On a panel titled, Understanding Modern Day Risks and Opportunities with International Markets, Rob Bush, Director and ETF Strategist for Deutsche Asset Management, Josh Rogers, Vice President and Beta Specialist for J.P. Morgan Asset Management, and Danton Goei, Portfolio Manager for Davis Advisors, will touch upon global investment opportunities and methods to limit risks when branching out into the international markets.
For instance, when gaining exposure to international equities, investors will be exposed to foreign exchange currency fluctuations. Nevertheless, there are currency-hedged equity ETF options, like the Xtrackers MSCI EAFE Hedged Equity ETF (NYSEArca: DBEF), that help limit currency risks when investing in foreign markets.
As the U.S. dollar strengthens, foreign currencies would depreciate. If an investor holds a foreign stock that is denominated in the local currencies, a weaker foreign currency would translate to a lower USD-denominated return on that foreign equity exposure. DBEF provides exposure to equity securities in developed international stock markets, while at the same time mitigating exposure to fluctuations between the value of the U.S. dollar and non-U.S. currencies.

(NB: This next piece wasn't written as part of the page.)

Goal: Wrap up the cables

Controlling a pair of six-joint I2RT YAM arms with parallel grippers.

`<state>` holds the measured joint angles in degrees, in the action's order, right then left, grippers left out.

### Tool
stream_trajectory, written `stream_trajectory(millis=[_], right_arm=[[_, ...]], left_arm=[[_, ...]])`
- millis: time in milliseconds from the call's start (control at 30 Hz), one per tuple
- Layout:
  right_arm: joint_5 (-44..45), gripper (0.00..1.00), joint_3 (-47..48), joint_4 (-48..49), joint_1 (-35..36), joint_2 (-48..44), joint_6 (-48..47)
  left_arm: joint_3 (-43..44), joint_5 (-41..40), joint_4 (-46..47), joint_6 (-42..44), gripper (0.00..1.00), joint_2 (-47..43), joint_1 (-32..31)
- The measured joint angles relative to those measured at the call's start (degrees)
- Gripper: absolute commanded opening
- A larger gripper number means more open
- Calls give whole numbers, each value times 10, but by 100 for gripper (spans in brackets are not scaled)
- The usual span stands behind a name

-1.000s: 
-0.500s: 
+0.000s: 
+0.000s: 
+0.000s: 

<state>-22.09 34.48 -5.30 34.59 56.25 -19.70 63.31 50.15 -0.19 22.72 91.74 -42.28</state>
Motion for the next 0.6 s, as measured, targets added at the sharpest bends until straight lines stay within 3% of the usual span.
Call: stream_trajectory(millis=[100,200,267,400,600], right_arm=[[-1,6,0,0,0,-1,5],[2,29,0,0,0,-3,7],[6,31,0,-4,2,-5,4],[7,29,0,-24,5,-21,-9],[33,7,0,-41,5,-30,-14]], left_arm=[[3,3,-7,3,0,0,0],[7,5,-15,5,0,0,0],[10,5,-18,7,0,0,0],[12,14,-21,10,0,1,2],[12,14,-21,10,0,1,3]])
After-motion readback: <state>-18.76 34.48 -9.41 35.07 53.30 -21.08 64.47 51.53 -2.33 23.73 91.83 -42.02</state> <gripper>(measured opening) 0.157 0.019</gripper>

Investors can also look to smart beta strategies that incorporate fundamental factors in their indexing methodologies to limit the potential risks of a traditional market cap-weighted fund. The JPMorgan Diversified Return International Equity ETF (NYSEArca: JPIN) is a multi-factor ETF that provides advisors and investors direct access to hedge fund exposure inside an ETF vehicle. The underlying indices diversify risks that are less likely to be rewarded while overweighting areas that are more likely to produce positive results.
The underlying customized FTSE Russell indexing methodology selects components based on a diversified set of factor characteristics, such as relative valuation, price momentum and quality. The enhanced indexing process would allow the ETFs to exclude expensive, low quality companies with poor momentum, which could help the ETFs diminish drawdowns without sacrificing too much from any potential upside of a market recovery.
Additionally, investors may also look to a time-tested active approach to potentially enhance returns. Davis Advisors recently rolled out the actively managed Davis Select International ETF (NasdaqGM: DINT) after its successful launch of the Davis Select Worldwide ETF (NasdaqGM: DWLD). The newer Davis Select International ETF seeks to generate long-term growth of capital by investing in common stocks issued by foreign developed and emerging market companies, whereas DWLD covers world markets, including the U.S.
Davis Advisors focuses on long-term opportunities that incorporate the money manager’s judgement experience, high conviction, low turnover, accountability and alignment. The Davis team screens for fundamental characteristics, including cash flows assets and liabilities, and other criteria.